In this task, you will write an analysis of one work (suggested length of 3–6 paragraphs total). Choose one work from one time period in the list of accepted works below:

Note: the one work you choose MUST be selected from only one of the periods in the list below.

Classical Period:

Sappho [Like the very gods] ca. 7th century B.C.E. (poetry)

Plato, Apology, ca. 399 B.C.E. (philosophy)

Hadrian, Pantheon, ca. 118-125 C.E. (architecture)

Phidias, Athena Parthenos, ca. 438 B.C.E. (model of the lost original sculpture)

Renaissance:

William Shakespeare, Sonnet 116, “Let me not to the marriage of true minds admit impediments,” 1609 (poetry)

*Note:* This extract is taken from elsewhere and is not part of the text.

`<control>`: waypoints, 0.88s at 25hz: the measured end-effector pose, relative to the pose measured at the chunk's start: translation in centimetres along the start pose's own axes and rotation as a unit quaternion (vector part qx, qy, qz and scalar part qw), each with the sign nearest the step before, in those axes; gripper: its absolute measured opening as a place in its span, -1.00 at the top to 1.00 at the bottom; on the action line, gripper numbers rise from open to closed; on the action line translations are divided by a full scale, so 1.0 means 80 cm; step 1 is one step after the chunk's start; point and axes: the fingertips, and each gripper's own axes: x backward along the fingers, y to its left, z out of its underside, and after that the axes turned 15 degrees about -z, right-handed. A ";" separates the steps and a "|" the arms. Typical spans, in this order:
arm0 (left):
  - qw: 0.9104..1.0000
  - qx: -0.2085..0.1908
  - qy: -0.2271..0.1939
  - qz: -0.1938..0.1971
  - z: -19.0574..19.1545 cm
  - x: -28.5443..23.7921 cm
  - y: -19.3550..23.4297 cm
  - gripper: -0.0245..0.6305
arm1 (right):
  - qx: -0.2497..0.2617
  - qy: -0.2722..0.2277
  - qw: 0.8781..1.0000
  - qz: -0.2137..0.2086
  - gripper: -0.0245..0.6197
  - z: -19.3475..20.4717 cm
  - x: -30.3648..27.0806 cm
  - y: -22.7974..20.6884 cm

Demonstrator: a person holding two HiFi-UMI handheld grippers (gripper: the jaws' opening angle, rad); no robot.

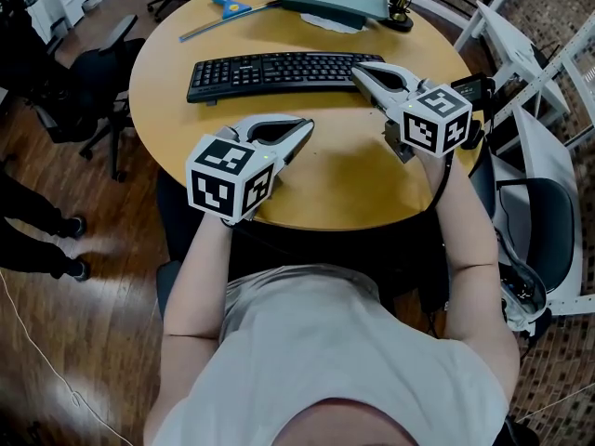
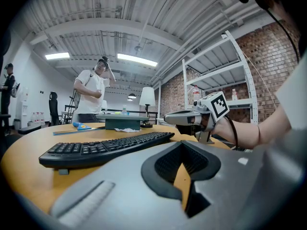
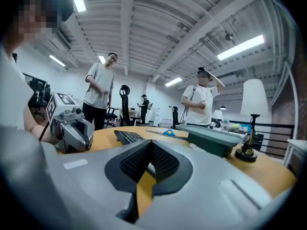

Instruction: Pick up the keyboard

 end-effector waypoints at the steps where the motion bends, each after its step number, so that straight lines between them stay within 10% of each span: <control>1: 1.000 0.000 0.000 0.000 0.000 0.000 0.000 0.92 | -0.017 -0.001 1.000 -0.008 0.92 0.005 -0.002 0.004; 7: 1.000 0.000 0.000 0.000 0.000 0.000 -0.001 0.92 | -0.114 -0.007 0.992 -0.056 0.92 0.033 -0.011 0.027; 22: 1.000 0.004 -0.004 0.000 -0.002 0.004 0.002 0.92 | -0.126 -0.007 0.989 -0.080 0.92 0.045 -0.019 0.044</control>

Christopher Marlowe, “The Passionate Shepherd to His Love,” ca. 1599 (poetry)

Sandro Botticelli, Primavera, ca.1470, (tempera on panel)

Michelangelo, Pietà, 1498-1499 (sculpture)

Josquin des Prez, Mille Regretz (French Chanson), c. 1521

Thomas Weelkes, Sing We at Pleasure (English madrigal), c. 1598

Enlightenment:

Jonathan Swift, “A Modest Proposal” 1729 (satirical essay)

Mary Wollstonecraft, Excerpt from Chapter 9 from A Vindication of the Rights of Woman 1792 (essay)

NeoClassical:

Angelica Kauffmann, Cornelia Pointing to her Children as Her Treasures, 1785, oil on canvas

Jacques-Louis David, Oath of the Horatii, 1784, oil on canvas

Classical Music:

W. A. Mozart, Piano Concerto No. 20 in D Minor, K. 466 – “Romanze” (second movement), 1785

Joseph Haydn, Symphony No. 94 “Surprise Symphony” (second movement), 1792

Romanticism:

John Keats, “When I Have Fears That I May Cease to Be,” 1818 (poem)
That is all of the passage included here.